[gmx-users] GROMACS and XML

Wed Apr 17 14:49:23 CEST 2002

At 19:40 17/04/2002 +0200, David van der Spoel wrote:
>On Wed, 17 Apr 2002, Peter Murray-Rust wrote:
>
> >One general rule: for every XML element ("tag") you create software has to
> >exist! So always bear in mind how the XML is to be processed. For CML we
> >have three approaches - XSLT (probably the easiest and most generally
> >applicable), CML-DOM and CML-SAX. I expect that in computational chemistry
> >the XSLT approach will initially the most useful.
> >
> >I certainly don't want to reinvent anything that has already been done - is
> >the GROMACS DTD reachable from the website or is it in a CVS repository?
>
>THere is some stuff in the relaese (share/top/gromacs.dtd) but it's still
>under devlopement.

Some comments on DTDs. DTDs serve the following purposes:
         - to validate the final document. This validation covers 
vocabulary (element names, attribute names, allowed attribute values) and 
syntactic structure (what children (elements, text) can each element 
contain). Validation does not cover values (except in enumerated 
attributes). It does not distinguish data types (all 'data' is character 
data - #PCDATA /CDATA)
         - to supply default values for attributes. This can be useful, but 
means that all documents must be packaged with the DTD (or linked to it). I 
don't believe this is of high value for most applications.
         - to assemble the final document (using ENTITYs). This can be very 
valuable for large, semistructured material. It's excellent for books (e.g. 
each manual chapter could be an entity) but it has limitations and the W3C 
is creating XInclude as a more natural way.

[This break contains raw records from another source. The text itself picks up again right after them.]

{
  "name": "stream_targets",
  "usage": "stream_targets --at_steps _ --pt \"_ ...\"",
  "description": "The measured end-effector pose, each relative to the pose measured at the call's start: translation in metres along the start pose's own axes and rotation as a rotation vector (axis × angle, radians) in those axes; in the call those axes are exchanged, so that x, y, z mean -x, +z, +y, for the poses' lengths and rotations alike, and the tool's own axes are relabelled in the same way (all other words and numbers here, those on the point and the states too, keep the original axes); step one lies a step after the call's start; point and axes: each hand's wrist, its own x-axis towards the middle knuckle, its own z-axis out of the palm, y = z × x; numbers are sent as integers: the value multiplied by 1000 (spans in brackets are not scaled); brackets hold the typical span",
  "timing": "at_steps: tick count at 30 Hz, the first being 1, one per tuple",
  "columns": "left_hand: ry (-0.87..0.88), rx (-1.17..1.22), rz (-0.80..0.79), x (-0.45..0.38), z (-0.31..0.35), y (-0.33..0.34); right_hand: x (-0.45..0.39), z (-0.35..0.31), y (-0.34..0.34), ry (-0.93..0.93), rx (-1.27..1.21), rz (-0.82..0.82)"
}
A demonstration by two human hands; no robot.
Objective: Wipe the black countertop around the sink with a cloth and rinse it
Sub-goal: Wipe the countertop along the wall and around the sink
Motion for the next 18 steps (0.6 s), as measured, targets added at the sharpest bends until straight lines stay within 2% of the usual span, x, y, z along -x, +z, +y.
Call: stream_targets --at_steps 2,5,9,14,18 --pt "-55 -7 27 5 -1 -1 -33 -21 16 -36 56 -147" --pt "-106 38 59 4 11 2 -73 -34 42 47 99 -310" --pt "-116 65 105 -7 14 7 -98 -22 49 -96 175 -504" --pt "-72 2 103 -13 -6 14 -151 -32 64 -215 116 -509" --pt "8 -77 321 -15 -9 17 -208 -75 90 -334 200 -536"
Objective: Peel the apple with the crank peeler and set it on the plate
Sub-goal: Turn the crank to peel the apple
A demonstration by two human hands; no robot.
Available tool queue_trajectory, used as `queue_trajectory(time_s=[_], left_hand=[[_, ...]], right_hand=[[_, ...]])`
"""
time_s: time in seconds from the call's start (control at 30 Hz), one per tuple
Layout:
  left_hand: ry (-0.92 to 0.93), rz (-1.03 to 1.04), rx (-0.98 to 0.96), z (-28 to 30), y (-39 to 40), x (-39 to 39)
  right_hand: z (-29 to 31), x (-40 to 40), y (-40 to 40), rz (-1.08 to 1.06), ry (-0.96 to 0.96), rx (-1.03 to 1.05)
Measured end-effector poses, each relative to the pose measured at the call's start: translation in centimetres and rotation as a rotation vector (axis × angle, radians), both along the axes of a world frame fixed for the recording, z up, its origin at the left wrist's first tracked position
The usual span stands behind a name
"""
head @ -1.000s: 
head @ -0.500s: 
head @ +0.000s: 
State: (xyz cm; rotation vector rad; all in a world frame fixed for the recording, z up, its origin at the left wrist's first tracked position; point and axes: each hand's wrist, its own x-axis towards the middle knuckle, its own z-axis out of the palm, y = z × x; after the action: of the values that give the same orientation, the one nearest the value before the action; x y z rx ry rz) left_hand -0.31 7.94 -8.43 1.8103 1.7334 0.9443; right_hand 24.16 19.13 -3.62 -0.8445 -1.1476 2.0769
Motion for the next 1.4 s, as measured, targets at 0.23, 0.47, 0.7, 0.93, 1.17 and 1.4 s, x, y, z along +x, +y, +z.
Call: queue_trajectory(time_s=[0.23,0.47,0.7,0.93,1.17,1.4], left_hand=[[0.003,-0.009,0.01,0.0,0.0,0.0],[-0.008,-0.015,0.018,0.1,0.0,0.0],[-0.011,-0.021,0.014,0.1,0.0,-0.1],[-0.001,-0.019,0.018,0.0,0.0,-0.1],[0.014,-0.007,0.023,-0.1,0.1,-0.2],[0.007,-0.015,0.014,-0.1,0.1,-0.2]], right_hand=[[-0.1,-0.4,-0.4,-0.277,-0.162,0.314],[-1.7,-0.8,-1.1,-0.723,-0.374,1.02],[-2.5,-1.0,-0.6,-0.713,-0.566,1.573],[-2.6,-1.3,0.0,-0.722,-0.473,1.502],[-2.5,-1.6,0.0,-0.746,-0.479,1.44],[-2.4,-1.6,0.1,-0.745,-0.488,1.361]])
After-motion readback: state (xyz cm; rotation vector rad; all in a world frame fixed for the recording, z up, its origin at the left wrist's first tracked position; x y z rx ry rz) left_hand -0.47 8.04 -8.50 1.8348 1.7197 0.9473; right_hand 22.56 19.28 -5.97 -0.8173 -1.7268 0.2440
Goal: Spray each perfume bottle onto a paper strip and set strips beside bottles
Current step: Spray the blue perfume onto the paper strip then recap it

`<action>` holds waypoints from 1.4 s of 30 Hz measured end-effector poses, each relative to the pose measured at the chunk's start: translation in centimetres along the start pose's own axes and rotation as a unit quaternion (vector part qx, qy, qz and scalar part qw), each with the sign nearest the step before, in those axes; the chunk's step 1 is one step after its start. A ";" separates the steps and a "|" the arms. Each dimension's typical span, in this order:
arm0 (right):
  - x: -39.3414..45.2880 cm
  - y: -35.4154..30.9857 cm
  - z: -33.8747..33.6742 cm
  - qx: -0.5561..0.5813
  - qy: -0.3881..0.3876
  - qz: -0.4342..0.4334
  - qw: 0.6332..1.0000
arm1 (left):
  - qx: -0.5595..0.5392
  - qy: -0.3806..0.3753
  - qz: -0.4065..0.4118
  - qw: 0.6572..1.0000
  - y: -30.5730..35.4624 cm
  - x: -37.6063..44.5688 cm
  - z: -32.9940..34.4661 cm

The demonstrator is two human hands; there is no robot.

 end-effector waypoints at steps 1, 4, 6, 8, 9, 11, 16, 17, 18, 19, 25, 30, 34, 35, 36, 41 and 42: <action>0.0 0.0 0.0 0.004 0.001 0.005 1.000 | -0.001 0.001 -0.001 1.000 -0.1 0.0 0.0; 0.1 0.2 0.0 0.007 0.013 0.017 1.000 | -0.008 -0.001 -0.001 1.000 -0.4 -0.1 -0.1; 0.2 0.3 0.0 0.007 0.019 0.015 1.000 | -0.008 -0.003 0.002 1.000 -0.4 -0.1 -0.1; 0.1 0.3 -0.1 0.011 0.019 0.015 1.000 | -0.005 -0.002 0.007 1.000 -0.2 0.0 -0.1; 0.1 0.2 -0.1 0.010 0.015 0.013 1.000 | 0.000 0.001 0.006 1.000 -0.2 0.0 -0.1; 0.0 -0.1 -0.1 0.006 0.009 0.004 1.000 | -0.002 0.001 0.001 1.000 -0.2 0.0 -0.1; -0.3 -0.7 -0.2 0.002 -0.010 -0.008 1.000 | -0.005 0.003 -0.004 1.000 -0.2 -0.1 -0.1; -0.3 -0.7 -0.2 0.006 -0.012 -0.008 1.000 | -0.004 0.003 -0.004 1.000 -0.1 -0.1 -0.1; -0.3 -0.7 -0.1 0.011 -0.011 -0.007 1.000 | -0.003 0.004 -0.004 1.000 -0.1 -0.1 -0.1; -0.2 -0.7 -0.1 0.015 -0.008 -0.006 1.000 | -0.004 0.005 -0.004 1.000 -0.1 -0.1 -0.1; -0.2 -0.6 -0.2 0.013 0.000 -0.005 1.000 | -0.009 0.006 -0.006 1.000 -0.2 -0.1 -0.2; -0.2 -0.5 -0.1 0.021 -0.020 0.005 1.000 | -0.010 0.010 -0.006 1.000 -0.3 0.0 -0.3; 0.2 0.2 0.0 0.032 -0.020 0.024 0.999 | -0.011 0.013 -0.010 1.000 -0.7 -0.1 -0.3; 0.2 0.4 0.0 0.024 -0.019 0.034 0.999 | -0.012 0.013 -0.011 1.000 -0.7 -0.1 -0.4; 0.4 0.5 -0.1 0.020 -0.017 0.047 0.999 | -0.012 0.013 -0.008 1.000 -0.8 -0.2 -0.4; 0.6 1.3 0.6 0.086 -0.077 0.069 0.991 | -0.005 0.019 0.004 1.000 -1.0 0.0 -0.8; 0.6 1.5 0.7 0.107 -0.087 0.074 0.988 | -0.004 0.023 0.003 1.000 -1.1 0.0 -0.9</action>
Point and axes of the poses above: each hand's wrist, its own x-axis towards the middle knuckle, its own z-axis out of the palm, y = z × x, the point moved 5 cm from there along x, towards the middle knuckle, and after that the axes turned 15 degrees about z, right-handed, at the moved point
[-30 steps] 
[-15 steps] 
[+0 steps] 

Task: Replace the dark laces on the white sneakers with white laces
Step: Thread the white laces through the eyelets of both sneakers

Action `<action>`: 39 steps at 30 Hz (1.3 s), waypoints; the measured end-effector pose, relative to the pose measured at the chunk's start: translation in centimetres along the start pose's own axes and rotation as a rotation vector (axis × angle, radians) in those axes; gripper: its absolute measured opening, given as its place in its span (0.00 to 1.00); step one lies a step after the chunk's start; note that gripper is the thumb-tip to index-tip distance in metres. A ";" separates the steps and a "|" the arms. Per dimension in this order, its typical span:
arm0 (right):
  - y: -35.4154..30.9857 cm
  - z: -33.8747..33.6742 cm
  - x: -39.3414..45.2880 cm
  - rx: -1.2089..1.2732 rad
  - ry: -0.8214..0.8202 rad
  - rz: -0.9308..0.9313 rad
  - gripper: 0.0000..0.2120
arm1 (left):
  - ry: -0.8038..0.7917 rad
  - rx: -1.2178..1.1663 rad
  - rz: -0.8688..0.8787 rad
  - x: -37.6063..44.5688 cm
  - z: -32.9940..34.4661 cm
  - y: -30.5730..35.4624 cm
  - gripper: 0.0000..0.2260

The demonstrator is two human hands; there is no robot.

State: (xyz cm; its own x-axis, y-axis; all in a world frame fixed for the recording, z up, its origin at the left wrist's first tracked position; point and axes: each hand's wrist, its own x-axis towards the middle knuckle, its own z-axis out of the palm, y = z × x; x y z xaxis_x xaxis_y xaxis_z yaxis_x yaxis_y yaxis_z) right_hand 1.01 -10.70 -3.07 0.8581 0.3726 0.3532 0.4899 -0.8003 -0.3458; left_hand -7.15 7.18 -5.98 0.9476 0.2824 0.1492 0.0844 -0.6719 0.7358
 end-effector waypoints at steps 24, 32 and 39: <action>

It is very difficult to write a DTD for a complex document that anticipates 
all the possible variations. It has been done (TEI and DOCBOOK are 
examples) but they have difficult structures. DTDs do not support 
namespaces, which is a major drawback. In general I doubt that any document 
containing CML instances is likely to be validatable, or to benefit from 
validation.

Having said that, DTDs are an excellent tool for systematising program 
architecture.

That is why I have moved to Schemas. They support namespaces, dataTypes and 
re-usable structures. Moreover governments are starting to mandate them. 
But they are overly complex and there is a large body of XML experts who 
prefer less complex tools like RELAX and Schematron.

>You will find newer versions in the CVS. I think I have
>the description of macromolecules solved at a level that we can describe
>generally the construction of a macromolecule from building blocks (e.g.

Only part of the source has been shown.